豪上院で人権侵害制裁法案が全会一致可決、菅野志桜里氏、日本も「待ったなし」

マグニツキー法先送りの日本、人権弾圧側の「避難先」に?

オーストラリア上院は1日、人権侵害を行った国に対し、貿易制限などを行う現行の経済制裁法をさらに強化する修正法案を全会一致で可決した。近く下院でも可決され、成立する見通し。

Oleksii Liskonih /iStock

現行の制裁法は2011年に制定。国連の制裁とは別に、同国が人権侵害行為を行なっていると認めた国に対して自主的に行うもので、商品・サービスの貿易活動や商業活動の関与制限、対象となった個人や団体に資産凍結を含む制裁、渡航禁止令などを課すことができる。上院の公式サイトなどによると、今回の修正法案では、重大な人権侵害や虐待、汚職、サイバー事件に対処できるよう制裁内容を強化する。アメリカで制定された人権問題による経済制裁を定めた、いわゆる「マグニツキー法」を踏襲している。

“豪州版マグニツキー法”と言える修正案が出てきた背景に、中国の存在があるのは明らかだ。同国では、中国企業が2015年にダーウィン港の99年リース契約を地元州と結んだり、国内の有力政治家に中国マネーの政治献金が流れ込んだりするなど、中国側の浸透工作が表面化して近年問題になっていた。

衆院議員時代の菅野氏(2020年2月予算委、衆院ネット中継より)

衆院議員時代に超党派の「対中政策に関する国会議員連盟」で共同代表を務めた弁護士の菅野志桜里氏は2日、ツイッターで今回のオーストラリアの動きに言及。
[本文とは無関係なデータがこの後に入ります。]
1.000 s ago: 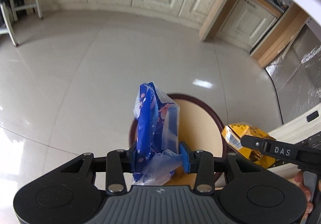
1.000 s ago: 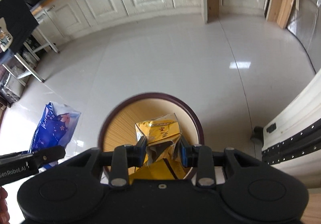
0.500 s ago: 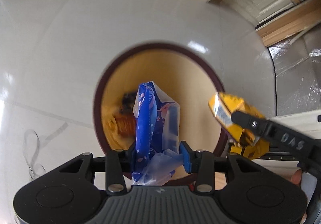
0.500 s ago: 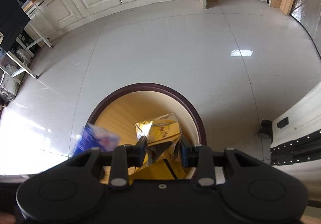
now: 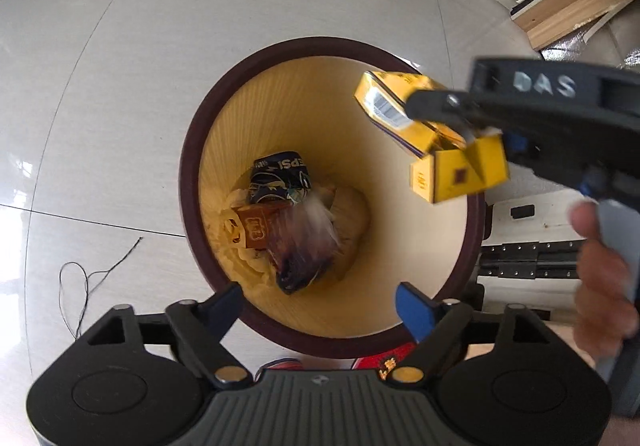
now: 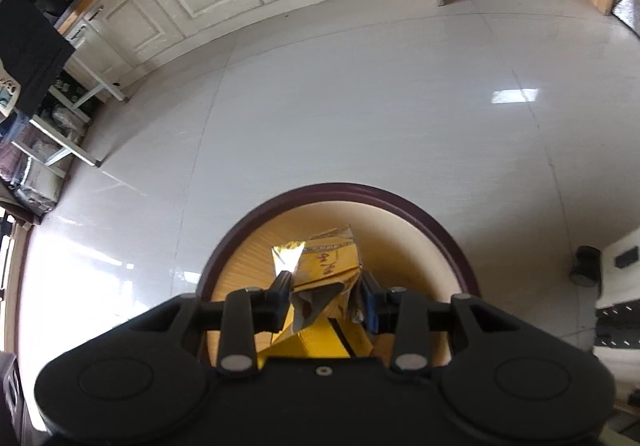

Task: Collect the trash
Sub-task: 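Open both grippers to drop the bag and wrapper into the bin, then move both open grippers back from the bin toward the table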

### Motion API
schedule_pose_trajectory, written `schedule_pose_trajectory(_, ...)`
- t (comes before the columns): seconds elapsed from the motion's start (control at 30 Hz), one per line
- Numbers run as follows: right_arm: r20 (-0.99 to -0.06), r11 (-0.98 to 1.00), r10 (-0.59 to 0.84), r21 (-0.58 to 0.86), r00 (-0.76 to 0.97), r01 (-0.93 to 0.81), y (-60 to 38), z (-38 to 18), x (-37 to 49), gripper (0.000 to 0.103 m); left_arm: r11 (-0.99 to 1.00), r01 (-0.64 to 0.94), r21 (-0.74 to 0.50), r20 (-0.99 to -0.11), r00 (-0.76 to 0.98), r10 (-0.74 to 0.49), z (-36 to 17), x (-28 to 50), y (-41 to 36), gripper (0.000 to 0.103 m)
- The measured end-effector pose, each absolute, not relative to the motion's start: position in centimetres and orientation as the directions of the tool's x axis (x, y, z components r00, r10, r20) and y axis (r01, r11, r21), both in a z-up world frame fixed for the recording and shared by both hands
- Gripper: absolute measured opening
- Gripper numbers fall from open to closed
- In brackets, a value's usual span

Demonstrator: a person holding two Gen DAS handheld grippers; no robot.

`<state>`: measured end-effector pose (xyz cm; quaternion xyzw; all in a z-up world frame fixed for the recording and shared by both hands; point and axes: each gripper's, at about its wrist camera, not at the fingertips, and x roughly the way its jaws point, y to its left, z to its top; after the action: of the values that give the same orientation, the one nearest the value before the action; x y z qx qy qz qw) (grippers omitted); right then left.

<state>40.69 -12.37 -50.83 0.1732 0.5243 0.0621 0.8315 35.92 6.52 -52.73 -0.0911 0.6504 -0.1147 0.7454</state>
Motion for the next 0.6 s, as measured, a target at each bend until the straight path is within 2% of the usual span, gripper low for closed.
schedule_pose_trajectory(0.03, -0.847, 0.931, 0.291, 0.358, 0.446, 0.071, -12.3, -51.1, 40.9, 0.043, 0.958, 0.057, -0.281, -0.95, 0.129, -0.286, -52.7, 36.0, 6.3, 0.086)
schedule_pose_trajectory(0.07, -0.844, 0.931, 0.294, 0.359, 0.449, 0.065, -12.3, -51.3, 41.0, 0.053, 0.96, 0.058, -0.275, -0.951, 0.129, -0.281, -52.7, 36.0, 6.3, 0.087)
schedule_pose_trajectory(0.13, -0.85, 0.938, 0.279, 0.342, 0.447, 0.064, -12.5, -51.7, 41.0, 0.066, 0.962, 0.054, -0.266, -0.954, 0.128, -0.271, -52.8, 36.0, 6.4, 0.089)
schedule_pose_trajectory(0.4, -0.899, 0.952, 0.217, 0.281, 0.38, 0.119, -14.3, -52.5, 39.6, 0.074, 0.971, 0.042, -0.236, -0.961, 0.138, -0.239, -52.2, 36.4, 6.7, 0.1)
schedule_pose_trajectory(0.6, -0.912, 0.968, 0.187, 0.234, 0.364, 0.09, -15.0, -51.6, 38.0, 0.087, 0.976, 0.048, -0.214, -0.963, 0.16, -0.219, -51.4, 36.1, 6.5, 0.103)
「オーストラリアは人権弾圧者のSAFE HAVEN(避難場所)にはならない」と述べたペイン外相の発言を引き合いに、「このままいくと、先送りを続ける日本がSAFE HAVENになりかねない」と苦言を呈した。

日本政府は、菅野氏と共同代表を務めていた自民党の中谷元衆院議員が人権問題担当の首相補佐官に就任したものの、制裁法には慎重な構えを見せている。

菅野氏は続けて、ロシア政府に迫害を受けた投資家、ビル・ブラウダー氏が「人権弾圧の関係者が渡航したり資金を預ける避難先を見つけるのは極めて厳しくなる」との歓迎したコメントを紹介しながら、「米・英・カナダ・EUそして豪と制裁法の成立・連携運用を強めるなか、スルーする日本が悪目立ちしてくる」と指摘。「実際、ウイグル問題などで各国から渡航禁止・資金凍結の制裁を受けている専制国家の関係者達は、どの国に子どもを留学させ資金を隠すことになっていくのか?人権弾圧者のSAFE HAVEN(避難場所)として悪名をはせる前に制裁法を成立させるべき。もう待ったなしだと思う」と、政府の早い対応を求めていた。